:: Task statement ::
Pull out every line of the listing below where "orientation" appears.

- - - - -

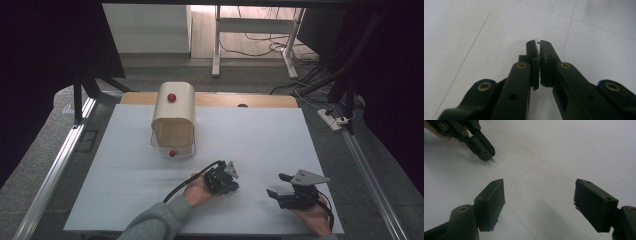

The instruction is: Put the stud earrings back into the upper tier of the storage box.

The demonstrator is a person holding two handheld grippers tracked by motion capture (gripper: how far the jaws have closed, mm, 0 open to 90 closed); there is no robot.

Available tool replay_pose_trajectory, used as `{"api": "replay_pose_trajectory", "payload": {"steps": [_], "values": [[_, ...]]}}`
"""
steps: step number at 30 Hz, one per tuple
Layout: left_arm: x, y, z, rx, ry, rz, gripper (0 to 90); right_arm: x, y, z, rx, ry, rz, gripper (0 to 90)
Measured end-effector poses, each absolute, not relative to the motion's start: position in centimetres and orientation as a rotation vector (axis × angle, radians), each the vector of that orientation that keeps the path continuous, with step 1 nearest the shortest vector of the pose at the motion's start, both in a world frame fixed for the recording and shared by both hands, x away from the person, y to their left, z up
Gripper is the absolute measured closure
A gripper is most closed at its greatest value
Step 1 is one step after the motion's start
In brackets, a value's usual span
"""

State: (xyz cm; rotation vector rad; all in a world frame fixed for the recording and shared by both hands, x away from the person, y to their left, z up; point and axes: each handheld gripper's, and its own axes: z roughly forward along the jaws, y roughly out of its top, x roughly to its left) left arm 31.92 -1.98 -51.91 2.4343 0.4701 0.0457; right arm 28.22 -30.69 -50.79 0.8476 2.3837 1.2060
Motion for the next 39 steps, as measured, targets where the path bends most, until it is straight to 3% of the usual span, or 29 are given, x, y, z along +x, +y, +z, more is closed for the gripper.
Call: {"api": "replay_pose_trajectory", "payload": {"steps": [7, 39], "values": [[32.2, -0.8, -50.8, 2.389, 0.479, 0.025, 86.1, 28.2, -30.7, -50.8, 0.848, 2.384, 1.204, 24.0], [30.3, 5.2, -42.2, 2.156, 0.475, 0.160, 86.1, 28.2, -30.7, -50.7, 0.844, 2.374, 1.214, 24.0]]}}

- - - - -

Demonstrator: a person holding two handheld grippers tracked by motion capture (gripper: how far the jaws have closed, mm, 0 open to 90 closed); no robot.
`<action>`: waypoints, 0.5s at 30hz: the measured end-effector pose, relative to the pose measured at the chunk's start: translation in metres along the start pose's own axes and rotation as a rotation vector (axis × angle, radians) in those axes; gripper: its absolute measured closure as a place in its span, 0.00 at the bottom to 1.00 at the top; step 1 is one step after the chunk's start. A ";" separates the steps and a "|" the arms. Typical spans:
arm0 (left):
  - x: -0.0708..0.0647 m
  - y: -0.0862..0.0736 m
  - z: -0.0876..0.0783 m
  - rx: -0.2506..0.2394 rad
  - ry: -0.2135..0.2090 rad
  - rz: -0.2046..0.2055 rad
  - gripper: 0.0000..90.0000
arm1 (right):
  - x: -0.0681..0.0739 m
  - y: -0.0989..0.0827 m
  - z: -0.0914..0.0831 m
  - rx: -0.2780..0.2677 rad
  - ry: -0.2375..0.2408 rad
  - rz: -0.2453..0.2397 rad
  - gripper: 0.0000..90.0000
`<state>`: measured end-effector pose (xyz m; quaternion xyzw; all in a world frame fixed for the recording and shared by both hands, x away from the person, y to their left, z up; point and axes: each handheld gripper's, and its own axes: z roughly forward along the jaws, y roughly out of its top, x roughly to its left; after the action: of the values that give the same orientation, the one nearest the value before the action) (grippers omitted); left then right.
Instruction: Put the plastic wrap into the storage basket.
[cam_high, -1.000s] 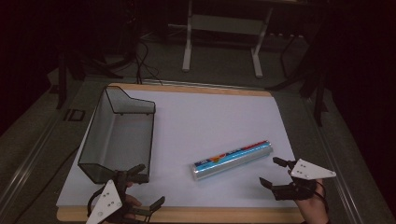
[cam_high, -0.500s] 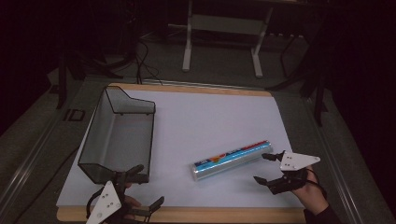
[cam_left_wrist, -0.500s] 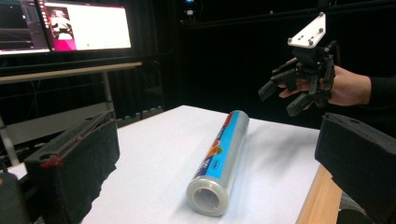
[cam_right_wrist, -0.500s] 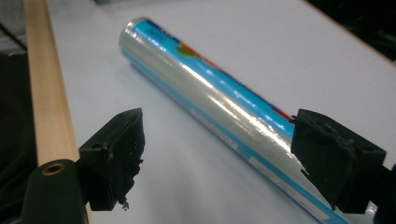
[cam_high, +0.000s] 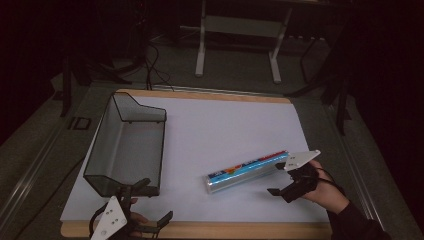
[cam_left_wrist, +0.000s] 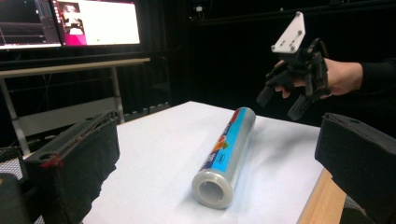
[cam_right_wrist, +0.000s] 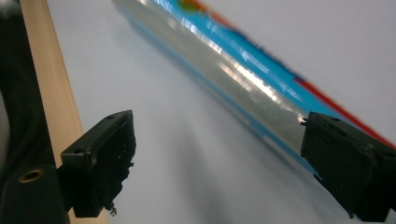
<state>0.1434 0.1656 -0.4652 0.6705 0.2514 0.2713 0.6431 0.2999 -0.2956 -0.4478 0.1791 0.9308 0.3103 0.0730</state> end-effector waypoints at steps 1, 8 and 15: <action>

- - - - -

:: Finished task ::
Measured end-effector poses, each absolute, not relative to the motion's start: position in centimetres and orientation as a rotation vector (axis × angle, radians), each the vector of that orientation that keeps the path continuous, with step 1 nearest the shortest vector of the pose at the motion's start, both in a world frame fixed for the recording and shared by both hands, x away from the person, y to their left, z up
`<state>`: measured end-effector pose (xyz m; quaternion xyzw; all in a world frame fixed for the recording and shared by both hands, x away from the person, y to their left, z up; point and axes: each handheld gripper's, and its own axes: z roughly forward along the jaws, y roughly out of its top, x roughly to its left; after the action: of the values that give the same orientation, the one nearest the value before the action) (grippers omitted); left then right.

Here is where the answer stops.